Он стоял, весь вытянувшись в струнку, изо всех сил стараясь казаться выше. И были в его глазах такое ожидание, такая надежда…
Завуч вздохнул и развел руками. «Вот, брат, какое дело, — смущенно проговорил он, — все бы хорошо, и экзамены ты сдал на пятерки, да не можем мы принять тебя». «Почему?» — рванулся вперед Кузьма. «Рост маловат. Целых восемь сантиметров не хватает до нормы. Ну, если бы хоть сто сорок восемь, а тут… — И завуч снова развел руками. — Не можем, брат, извини. Подрасти еще немного, а потом приходи, примем!»
Кузьма долго молчал, а потом тихо так проговорил: «Откуда же росту быть: одну картошку дома ели… А тут, в училище, я бы быстро вырос, тут ведь хорошо кормят… Мне нельзя домой возвращаться… У матери еще пять душ, кроме меня… А отца нет… не вернулся с войны. Вся надежда у нас на училище была… Я буду очень стараться. — И почти шепотом добавил: — Примите, пожалуйста».
Комиссия тогда раскололась: с одной стороны, уставы там разные, положения, а с другой — уж больно хорошим парнишка показался: серьезный, упорный, умный. И жизнь трудная у него — такой действительно будет учиться прилежно. И так, знаете, мне жалко стало его… Вспомнил я Филиппа Тимофеевича, как он меня, несмышленыша, под крыло свое брал, учил, в люди выводил… Эх, думаю, если не вступлюсь за парня — стыдно мне будет перед памятью Филиппа Тимофеевича светлой и никогда не прощу я себе, если не помогу сейчас парню… Вступился я. Спорили долго. Все-таки решили сделать исключение. Правда, завуч настоял на том, чтобы запись в протоколе сделать особую. И записали. «Ввиду настоятельной просьбы капитана Богданова и под его личную ответственность». Что ж, я не возражал… Личную так личную. У нас на море иной ведь и нет…
Позвали парня, объявили ему решение.

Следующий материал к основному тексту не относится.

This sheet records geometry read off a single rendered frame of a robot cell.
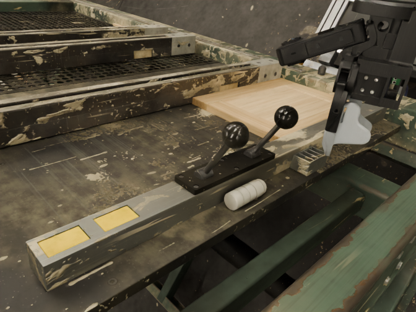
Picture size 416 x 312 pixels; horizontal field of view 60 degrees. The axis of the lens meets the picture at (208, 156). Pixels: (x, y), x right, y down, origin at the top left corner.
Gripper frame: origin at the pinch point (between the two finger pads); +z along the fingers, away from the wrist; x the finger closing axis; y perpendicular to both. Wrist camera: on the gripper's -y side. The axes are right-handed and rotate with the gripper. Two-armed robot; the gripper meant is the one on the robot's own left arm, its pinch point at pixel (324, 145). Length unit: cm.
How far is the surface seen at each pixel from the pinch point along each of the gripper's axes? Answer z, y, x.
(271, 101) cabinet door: 10.6, -18.8, 44.4
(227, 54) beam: 8, -46, 79
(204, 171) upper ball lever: 5.9, -15.7, -7.7
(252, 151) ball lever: 6.1, -11.5, 3.2
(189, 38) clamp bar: 6, -64, 81
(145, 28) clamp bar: 5, -84, 80
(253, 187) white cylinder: 9.3, -8.8, -2.7
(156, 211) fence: 8.0, -18.0, -17.6
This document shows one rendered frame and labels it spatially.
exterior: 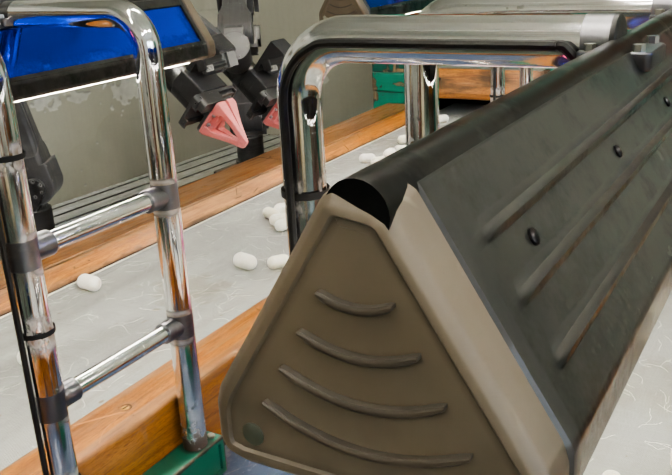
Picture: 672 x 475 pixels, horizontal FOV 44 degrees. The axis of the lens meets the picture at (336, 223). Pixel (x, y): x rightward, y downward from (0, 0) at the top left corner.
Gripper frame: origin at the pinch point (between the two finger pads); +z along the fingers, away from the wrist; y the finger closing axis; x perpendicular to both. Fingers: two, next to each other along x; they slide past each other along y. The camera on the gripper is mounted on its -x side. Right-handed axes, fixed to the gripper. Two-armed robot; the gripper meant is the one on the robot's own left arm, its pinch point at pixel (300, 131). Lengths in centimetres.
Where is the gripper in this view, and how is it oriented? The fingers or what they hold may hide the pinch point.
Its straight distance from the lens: 160.0
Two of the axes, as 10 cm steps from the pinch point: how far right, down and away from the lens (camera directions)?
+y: 5.1, -3.0, 8.0
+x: -5.2, 6.3, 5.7
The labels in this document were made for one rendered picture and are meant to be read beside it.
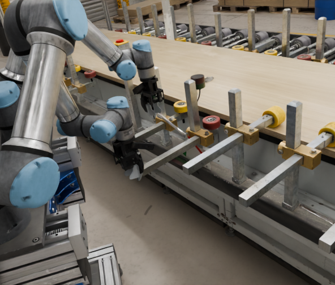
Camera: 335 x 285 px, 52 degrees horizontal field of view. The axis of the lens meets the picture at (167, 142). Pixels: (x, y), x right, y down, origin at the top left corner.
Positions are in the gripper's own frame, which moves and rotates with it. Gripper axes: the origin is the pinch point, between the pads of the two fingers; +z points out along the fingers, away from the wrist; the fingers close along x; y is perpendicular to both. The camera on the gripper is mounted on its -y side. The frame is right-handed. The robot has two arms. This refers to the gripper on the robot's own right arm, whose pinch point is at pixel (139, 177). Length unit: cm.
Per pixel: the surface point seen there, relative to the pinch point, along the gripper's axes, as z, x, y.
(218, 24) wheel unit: -20, -89, -143
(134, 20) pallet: 73, -640, -424
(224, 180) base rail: 12.6, 16.0, -32.1
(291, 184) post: 1, 47, -34
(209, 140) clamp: -2.0, 5.0, -35.5
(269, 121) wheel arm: -12, 27, -48
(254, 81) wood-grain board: -8, -13, -89
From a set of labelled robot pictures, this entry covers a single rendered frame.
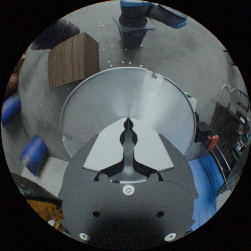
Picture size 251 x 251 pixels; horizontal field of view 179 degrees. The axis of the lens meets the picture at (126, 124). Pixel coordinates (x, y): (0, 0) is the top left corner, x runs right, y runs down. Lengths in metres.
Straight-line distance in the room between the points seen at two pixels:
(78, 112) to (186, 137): 0.21
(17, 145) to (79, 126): 3.32
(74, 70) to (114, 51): 0.46
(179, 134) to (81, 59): 0.63
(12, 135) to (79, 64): 3.07
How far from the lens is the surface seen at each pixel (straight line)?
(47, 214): 0.55
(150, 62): 0.94
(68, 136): 0.20
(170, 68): 1.01
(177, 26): 0.42
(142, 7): 0.41
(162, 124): 0.15
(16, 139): 3.40
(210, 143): 0.37
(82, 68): 0.62
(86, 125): 0.16
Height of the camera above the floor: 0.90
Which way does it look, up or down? 58 degrees down
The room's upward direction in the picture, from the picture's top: 178 degrees counter-clockwise
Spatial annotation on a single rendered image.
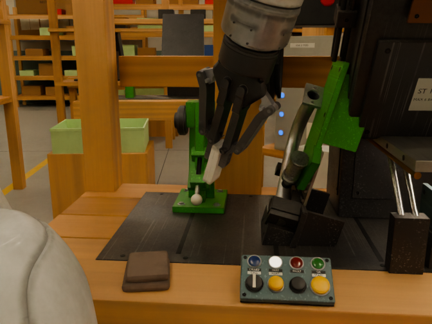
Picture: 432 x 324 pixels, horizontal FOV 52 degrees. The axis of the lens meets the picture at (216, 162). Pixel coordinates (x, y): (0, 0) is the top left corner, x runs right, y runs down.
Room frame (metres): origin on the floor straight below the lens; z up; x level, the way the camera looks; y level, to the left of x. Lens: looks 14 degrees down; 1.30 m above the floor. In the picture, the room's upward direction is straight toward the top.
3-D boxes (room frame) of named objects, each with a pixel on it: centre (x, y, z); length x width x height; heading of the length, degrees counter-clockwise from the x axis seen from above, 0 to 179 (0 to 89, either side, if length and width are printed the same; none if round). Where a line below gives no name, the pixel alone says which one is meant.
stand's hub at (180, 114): (1.11, 0.09, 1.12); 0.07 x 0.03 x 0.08; 175
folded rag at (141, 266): (0.71, 0.12, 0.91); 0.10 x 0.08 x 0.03; 6
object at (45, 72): (10.34, 3.07, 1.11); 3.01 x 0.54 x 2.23; 92
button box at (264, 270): (0.67, -0.12, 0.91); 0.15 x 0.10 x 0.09; 85
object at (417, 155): (0.84, -0.40, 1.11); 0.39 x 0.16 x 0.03; 175
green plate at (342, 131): (0.89, -0.25, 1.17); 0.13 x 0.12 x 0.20; 85
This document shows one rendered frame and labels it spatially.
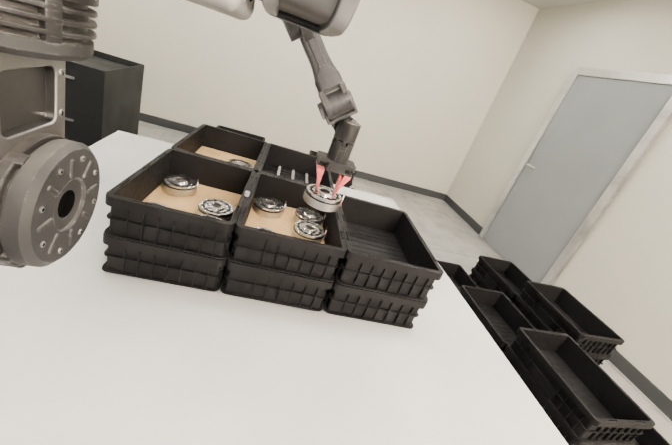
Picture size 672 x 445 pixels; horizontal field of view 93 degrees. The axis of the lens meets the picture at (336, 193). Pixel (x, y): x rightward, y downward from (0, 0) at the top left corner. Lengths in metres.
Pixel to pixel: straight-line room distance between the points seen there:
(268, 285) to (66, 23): 0.73
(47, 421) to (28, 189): 0.48
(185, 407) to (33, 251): 0.46
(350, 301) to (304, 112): 3.50
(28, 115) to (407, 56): 4.24
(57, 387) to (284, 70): 3.79
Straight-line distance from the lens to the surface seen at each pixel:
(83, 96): 2.45
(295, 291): 0.95
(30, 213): 0.41
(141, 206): 0.88
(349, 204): 1.23
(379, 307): 1.02
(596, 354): 2.23
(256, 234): 0.84
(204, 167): 1.21
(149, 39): 4.43
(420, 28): 4.53
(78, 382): 0.83
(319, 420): 0.82
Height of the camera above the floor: 1.37
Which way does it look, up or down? 21 degrees down
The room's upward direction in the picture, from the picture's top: 20 degrees clockwise
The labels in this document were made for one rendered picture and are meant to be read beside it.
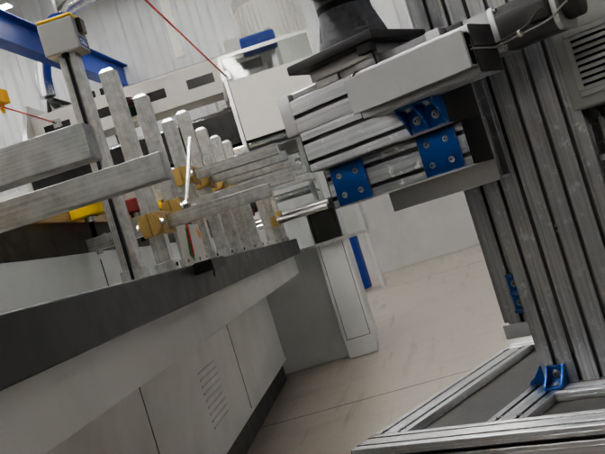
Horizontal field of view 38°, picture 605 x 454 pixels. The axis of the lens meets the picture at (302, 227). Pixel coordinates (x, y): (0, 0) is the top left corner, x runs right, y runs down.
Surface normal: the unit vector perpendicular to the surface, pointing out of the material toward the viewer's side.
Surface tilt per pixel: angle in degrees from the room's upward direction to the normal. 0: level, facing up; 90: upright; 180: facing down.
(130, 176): 90
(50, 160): 90
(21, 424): 90
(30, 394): 90
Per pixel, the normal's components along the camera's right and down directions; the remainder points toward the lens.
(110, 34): -0.14, 0.03
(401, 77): -0.60, 0.17
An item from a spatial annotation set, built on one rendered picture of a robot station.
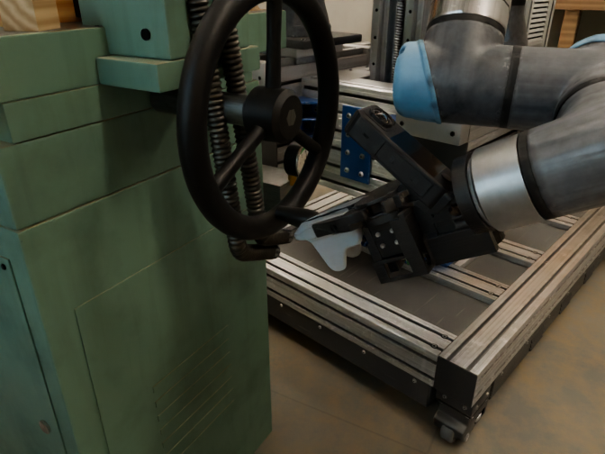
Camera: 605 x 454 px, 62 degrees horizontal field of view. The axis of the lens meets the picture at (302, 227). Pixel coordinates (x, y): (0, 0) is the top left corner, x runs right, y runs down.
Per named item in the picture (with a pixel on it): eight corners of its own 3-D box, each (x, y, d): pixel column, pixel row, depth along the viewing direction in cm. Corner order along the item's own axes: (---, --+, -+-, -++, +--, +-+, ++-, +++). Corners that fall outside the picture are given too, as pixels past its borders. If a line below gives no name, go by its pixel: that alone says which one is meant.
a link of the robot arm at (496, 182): (509, 145, 38) (527, 122, 44) (452, 165, 41) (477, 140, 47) (544, 234, 39) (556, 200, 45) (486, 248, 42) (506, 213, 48)
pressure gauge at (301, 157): (297, 193, 88) (296, 148, 85) (279, 188, 90) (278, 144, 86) (315, 182, 93) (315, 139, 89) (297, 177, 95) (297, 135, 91)
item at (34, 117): (13, 144, 50) (2, 104, 48) (-91, 117, 60) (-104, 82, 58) (252, 80, 81) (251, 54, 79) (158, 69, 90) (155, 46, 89)
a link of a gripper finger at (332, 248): (300, 285, 55) (369, 267, 49) (276, 236, 54) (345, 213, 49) (314, 272, 58) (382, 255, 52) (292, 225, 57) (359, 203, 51)
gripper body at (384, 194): (374, 286, 49) (494, 261, 42) (337, 207, 48) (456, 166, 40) (401, 254, 55) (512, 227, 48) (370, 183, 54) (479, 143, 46)
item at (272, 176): (282, 227, 92) (281, 186, 88) (229, 213, 98) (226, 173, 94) (305, 211, 98) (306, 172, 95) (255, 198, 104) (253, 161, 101)
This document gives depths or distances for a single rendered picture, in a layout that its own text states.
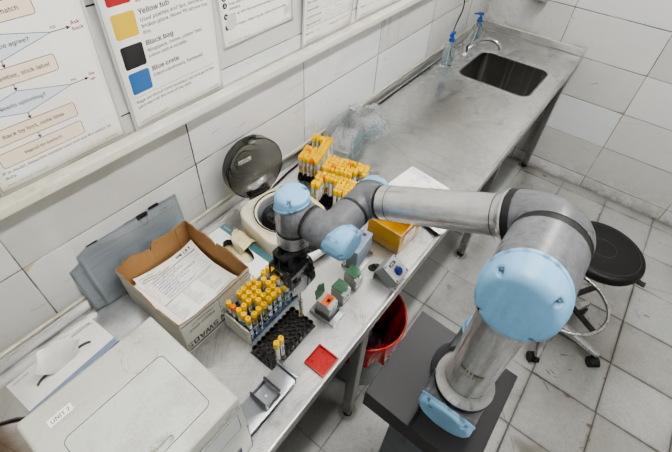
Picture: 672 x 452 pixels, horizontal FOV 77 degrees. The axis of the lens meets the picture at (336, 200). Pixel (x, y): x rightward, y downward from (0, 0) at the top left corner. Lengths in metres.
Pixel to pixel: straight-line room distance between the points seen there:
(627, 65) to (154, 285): 2.79
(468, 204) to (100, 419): 0.75
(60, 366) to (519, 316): 1.09
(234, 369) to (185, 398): 0.35
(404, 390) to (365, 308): 0.29
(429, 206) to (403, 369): 0.52
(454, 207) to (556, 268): 0.24
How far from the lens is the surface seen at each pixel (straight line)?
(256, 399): 1.14
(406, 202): 0.82
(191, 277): 1.34
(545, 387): 2.42
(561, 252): 0.62
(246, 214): 1.41
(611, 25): 3.08
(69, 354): 1.31
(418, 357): 1.19
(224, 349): 1.27
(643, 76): 3.15
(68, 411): 0.97
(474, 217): 0.75
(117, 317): 1.41
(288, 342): 1.23
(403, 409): 1.13
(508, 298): 0.60
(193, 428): 0.89
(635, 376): 2.68
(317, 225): 0.82
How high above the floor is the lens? 2.00
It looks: 44 degrees down
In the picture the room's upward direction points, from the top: 4 degrees clockwise
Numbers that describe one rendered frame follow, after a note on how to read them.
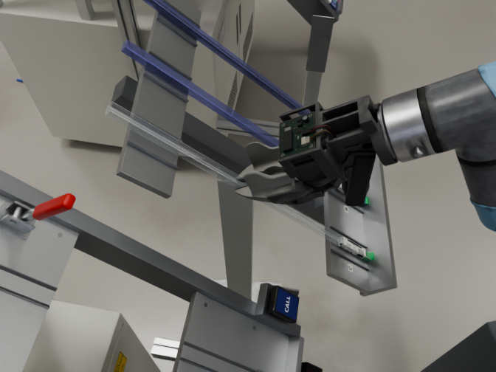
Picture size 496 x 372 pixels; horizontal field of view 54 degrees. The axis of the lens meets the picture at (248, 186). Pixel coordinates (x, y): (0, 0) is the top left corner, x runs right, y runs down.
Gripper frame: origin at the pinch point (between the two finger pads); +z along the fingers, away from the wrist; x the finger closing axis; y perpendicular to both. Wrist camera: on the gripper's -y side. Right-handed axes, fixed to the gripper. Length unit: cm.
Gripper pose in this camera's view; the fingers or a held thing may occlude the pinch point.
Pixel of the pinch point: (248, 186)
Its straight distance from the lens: 65.5
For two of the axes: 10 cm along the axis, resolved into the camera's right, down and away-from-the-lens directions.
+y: -5.2, -4.9, -7.0
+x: -0.5, 8.4, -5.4
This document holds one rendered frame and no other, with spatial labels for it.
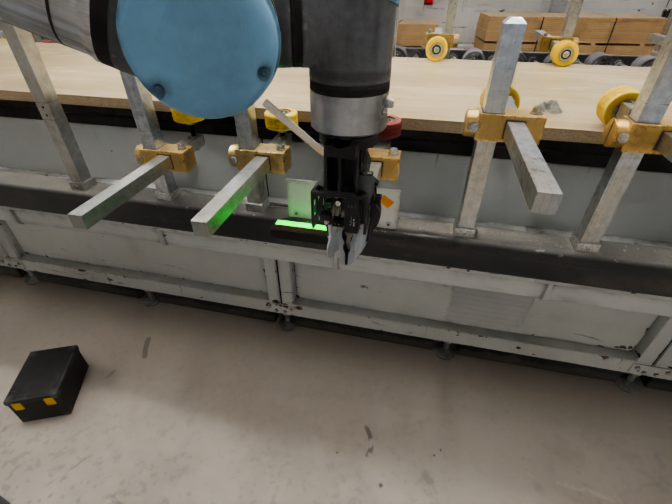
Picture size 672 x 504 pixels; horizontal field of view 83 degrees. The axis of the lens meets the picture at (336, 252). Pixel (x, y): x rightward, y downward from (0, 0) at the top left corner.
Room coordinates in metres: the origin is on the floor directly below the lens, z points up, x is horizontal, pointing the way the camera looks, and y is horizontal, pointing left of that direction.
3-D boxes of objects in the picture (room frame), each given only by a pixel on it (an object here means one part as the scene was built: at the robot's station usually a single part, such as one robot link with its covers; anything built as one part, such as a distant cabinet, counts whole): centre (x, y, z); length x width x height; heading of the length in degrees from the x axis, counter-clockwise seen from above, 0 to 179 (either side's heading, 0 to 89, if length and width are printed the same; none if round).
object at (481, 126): (0.71, -0.31, 0.95); 0.13 x 0.06 x 0.05; 77
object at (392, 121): (0.87, -0.11, 0.85); 0.08 x 0.08 x 0.11
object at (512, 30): (0.72, -0.29, 0.88); 0.03 x 0.03 x 0.48; 77
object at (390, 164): (0.77, -0.07, 0.85); 0.13 x 0.06 x 0.05; 77
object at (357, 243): (0.44, -0.03, 0.86); 0.06 x 0.03 x 0.09; 167
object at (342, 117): (0.45, -0.02, 1.05); 0.10 x 0.09 x 0.05; 77
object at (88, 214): (0.79, 0.42, 0.81); 0.43 x 0.03 x 0.04; 167
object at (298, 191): (0.76, -0.01, 0.75); 0.26 x 0.01 x 0.10; 77
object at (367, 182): (0.44, -0.01, 0.97); 0.09 x 0.08 x 0.12; 167

Он вспыхнул и выбежал.
Взял я его на заметку, переписывался с ним, летом к себе на судно брал, у нас он часто живал здесь. Учился Кузьма отлично. Ну, и слушался. Как-то в шутку я сказал ему, что спортом, мол, надо заниматься, быстрее вырастешь. И что ж? Поверил и всерьез занялся спортом — на лыжах ходил, на коньках бегал, а гимнастикой увлекался до того, что первое место по городу держал.